:: Exercise description ::
Copy out the records so that each line matches the original.

:: Exercise data ::

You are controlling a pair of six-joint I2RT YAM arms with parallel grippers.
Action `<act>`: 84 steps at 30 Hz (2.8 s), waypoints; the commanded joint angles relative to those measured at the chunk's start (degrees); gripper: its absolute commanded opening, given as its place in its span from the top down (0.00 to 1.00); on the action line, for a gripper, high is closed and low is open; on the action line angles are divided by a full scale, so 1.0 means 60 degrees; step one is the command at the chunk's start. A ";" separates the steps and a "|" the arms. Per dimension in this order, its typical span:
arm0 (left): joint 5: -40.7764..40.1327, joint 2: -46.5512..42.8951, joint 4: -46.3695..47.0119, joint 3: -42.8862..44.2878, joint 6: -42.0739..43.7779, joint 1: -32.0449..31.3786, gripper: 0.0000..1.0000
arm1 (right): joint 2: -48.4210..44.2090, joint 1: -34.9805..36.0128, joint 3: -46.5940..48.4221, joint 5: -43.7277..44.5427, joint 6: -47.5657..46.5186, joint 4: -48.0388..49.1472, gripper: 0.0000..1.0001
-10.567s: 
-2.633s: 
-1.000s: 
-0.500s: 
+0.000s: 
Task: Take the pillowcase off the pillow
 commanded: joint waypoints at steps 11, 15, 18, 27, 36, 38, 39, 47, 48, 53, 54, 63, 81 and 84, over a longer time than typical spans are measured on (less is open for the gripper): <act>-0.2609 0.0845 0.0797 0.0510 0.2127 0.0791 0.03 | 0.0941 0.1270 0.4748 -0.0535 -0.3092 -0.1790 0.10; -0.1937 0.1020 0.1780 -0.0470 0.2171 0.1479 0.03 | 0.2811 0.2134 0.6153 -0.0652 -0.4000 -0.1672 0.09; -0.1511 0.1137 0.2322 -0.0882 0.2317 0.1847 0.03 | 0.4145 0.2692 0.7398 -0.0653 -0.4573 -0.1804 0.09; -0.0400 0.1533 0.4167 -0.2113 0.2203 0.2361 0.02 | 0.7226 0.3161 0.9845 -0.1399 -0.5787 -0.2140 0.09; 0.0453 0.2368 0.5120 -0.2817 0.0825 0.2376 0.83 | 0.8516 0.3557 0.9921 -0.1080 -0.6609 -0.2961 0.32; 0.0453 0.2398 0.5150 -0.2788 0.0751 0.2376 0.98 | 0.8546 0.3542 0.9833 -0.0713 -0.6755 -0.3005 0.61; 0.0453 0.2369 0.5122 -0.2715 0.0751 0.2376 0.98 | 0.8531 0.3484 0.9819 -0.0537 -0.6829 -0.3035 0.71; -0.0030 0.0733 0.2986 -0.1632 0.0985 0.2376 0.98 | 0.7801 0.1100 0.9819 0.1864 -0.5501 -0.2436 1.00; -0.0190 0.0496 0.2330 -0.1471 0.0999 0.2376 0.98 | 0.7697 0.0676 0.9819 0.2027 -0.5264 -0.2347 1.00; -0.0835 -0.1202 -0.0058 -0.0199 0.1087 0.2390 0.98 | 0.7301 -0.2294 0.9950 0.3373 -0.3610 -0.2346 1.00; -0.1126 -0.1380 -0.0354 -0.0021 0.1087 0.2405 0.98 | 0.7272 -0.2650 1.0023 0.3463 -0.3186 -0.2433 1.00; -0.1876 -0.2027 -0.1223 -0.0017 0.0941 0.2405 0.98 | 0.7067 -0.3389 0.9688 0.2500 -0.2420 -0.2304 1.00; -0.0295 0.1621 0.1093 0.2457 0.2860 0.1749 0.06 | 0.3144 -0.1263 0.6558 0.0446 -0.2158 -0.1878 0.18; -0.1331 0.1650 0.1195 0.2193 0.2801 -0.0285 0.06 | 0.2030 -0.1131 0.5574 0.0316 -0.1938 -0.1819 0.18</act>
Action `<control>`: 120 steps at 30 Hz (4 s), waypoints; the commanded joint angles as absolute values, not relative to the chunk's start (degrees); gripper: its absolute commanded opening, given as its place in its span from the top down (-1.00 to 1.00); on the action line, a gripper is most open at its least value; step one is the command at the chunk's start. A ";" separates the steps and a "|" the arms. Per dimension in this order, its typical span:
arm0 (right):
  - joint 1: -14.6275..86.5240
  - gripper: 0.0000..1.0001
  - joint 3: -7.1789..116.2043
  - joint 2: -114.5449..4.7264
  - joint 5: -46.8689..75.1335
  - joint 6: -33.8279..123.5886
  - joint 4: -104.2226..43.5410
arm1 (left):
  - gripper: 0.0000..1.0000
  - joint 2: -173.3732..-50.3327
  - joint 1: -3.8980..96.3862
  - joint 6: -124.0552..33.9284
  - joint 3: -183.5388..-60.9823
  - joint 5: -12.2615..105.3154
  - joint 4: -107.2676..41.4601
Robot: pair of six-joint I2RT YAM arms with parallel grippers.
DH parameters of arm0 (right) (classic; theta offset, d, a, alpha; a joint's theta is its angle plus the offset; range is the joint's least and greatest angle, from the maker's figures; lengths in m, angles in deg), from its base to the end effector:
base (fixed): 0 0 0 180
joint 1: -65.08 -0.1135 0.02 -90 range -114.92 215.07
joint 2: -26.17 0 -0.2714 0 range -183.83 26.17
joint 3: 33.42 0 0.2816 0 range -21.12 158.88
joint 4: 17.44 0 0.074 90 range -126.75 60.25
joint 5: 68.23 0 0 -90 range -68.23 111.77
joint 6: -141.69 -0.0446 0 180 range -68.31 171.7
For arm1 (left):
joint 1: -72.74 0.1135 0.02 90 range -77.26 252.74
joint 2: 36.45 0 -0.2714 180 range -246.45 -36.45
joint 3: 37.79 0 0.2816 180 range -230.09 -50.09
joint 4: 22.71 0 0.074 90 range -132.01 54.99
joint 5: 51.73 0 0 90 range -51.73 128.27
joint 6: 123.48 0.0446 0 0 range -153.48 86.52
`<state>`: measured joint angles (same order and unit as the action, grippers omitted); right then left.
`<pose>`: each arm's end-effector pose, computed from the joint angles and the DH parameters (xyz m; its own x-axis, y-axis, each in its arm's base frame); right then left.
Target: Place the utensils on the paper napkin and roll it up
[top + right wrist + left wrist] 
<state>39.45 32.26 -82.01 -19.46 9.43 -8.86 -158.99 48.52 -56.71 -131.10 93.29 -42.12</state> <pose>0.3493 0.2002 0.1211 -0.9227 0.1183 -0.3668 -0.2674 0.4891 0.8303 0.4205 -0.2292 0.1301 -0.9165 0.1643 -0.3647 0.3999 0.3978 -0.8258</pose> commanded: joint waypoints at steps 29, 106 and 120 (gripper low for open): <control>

:: Finished exercise ::
You are controlling a pair of six-joint I2RT YAM arms with parallel grippers.
Action `<act>`: 84 steps at 30 Hz (2.8 s), waypoints; the commanded joint angles relative to those measured at the chunk's start (degrees); gripper: its absolute commanded opening, given as its place in its span from the top down (0.00 to 1.00); on the action line, for a gripper, high is closed and low is open; on the action line angles are divided by a full scale, so 1.0 means 60 degrees; step one is the command at the chunk's start. A ";" separates the steps and a "|" the arms. Per dimension in this order, its typical span:
arm0 (left): joint 5: -40.7764..40.1327, joint 2: -46.5512..42.8951, joint 4: -46.3695..47.0119, joint 3: -42.8862..44.2878, joint 6: -42.0739..43.7779, joint 1: -32.0449..31.3786, gripper: 0.0000..1.0000
arm1 (right): joint 2: -48.4210..44.2090, joint 1: -34.9805..36.0128, joint 3: -46.5940..48.4221, joint 5: -43.7277..44.5427, joint 6: -47.5657..46.5186, joint 4: -48.0388..49.1472, gripper: 0.0000..1.0001
-10.567s: 
-2.633s: 
-1.000s: 
-0.500s: 
+0.000s: 
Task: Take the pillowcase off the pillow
 commanded: joint waypoints at steps 11, 15, 18, 27, 36, 38, 39, 47, 48, 53, 54, 63, 81 and 84, over a longer time than typical spans are measured on (less is open for the gripper): <act>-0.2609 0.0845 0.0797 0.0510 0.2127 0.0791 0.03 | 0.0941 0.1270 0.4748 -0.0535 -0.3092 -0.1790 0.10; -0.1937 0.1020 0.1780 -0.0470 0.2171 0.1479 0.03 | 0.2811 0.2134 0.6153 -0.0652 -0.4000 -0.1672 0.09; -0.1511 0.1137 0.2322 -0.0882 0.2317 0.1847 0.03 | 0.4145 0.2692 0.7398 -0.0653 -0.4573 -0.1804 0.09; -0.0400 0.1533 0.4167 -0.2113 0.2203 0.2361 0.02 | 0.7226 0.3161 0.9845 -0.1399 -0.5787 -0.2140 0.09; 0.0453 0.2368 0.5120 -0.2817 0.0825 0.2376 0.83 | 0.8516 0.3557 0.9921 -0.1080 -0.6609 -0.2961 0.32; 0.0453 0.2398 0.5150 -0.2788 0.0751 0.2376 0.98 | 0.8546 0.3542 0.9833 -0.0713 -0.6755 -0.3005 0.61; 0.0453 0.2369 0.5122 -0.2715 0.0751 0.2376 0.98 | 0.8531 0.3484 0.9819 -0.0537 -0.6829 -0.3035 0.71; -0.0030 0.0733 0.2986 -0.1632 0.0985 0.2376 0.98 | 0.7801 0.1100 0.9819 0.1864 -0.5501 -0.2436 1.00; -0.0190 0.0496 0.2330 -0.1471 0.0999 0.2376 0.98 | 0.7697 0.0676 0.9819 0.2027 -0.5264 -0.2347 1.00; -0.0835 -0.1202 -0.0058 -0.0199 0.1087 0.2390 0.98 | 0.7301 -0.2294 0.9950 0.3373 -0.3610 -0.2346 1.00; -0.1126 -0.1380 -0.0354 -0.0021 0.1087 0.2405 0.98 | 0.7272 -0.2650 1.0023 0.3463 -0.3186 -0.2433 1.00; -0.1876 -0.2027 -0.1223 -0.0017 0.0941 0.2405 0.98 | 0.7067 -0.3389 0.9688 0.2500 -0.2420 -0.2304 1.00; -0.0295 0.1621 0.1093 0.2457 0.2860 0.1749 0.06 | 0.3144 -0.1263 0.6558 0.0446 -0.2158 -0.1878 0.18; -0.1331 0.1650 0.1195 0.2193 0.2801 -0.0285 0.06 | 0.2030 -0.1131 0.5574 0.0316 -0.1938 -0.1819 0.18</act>
Action `<control>`: 120 steps at 30 Hz (4 s), waypoints; the commanded joint angles as absolute values, not relative to the chunk's start (degrees); gripper: its absolute commanded opening, given as its place in its span from the top down (-1.00 to 1.00); on the action line, a gripper is most open at its least value; step one is the command at the chunk's start. A ";" separates the steps and a "|" the arms. Per dimension in this order, its typical span:
arm0 (right):
  - joint 1: -14.6275..86.5240
  - gripper: 0.0000..1.0001
  - joint 3: -7.1789..116.2043
  - joint 2: -114.5449..4.7264
  - joint 5: -46.8689..75.1335
  - joint 6: -33.8279..123.5886
  - joint 4: -104.2226..43.5410
arm1 (left):
  - gripper: 0.0000..1.0000
  - joint 2: -173.3732..-50.3327
  - joint 1: -3.8980..96.3862
  - joint 6: -124.0552..33.9284
  - joint 3: -183.5388..-60.9823
  - joint 5: -12.2615..105.3154
  - joint 4: -107.2676..41.4601
Robot: pair of six-joint I2RT YAM arms with parallel grippers.
DH parameters of arm0 (right) (classic; theta offset, d, a, alpha; a joint's theta is its angle plus the offset; range is the joint's least and greatest angle, from the maker's figures; lengths in m, angles in deg), from its base to the end effector:
base (fixed): 0 0 0 180
joint 1: -65.08 -0.1135 0.02 -90 range -114.92 215.07
joint 2: -26.17 0 -0.2714 0 range -183.83 26.17
joint 3: 33.42 0 0.2816 0 range -21.12 158.88
joint 4: 17.44 0 0.074 90 range -126.75 60.25
joint 5: 68.23 0 0 -90 range -68.23 111.77
joint 6: -141.69 -0.0446 0 180 range -68.31 171.7
For arm1 (left):
joint 1: -72.74 0.1135 0.02 90 range -77.26 252.74
joint 2: 36.45 0 -0.2714 180 range -246.45 -36.45
joint 3: 37.79 0 0.2816 180 range -230.09 -50.09
joint 4: 22.71 0 0.074 90 range -132.01 54.99
joint 5: 51.73 0 0 90 range -51.73 128.27
joint 6: 123.48 0.0446 0 0 range -153.48 86.52
`<state>`: measured joint angles (same order and unit as the action, grippers omitted); right then left.
`<pose>`: each arm's end-effector pose, computed from the joint angles and the DH parameters (xyz m; its own x-axis, y-axis, each in its arm's base frame); right then left.
Target: Place the utensils on the paper napkin and roll it up
[top + right wrist + left wrist] 
<state>39.45 32.26 -82.01 -19.46 9.43 -8.86 -158.99 48.52 -56.71 -131.10 93.29 -42.12</state> <pose>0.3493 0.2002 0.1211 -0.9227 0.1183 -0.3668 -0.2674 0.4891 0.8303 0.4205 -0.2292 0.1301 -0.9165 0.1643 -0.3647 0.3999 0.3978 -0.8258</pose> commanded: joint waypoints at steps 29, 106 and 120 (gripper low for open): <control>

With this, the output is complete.